Your goal:
Please repeat the entire listing verbatim and keep the pictures out.
------------------------------------
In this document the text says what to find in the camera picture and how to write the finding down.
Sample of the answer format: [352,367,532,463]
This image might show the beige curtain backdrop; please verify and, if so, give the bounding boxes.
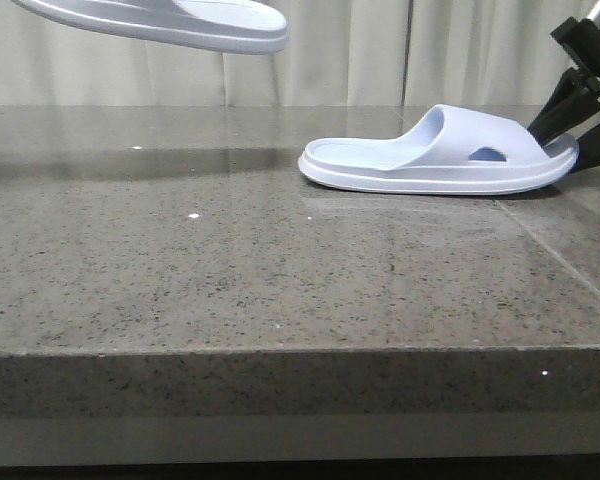
[0,1,592,106]

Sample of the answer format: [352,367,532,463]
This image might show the light blue slipper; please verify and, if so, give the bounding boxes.
[298,104,579,196]
[16,0,289,55]

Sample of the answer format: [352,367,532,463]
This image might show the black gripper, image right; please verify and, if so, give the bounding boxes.
[527,16,600,173]
------------------------------------
Solution for this exercise:
In this document the text says what to find in the camera picture and how to write the finding down.
Sample of the answer format: [352,367,532,463]
This image might show the beige curtain backdrop; please verify and, if so, give the bounding boxes.
[0,1,592,106]

Sample of the answer format: [352,367,532,463]
This image might show the light blue slipper; please verify and, if so, give the bounding boxes.
[298,104,579,196]
[16,0,289,55]

Sample of the answer format: [352,367,532,463]
This image might show the black gripper, image right; please verify and, if so, give the bounding boxes.
[527,16,600,173]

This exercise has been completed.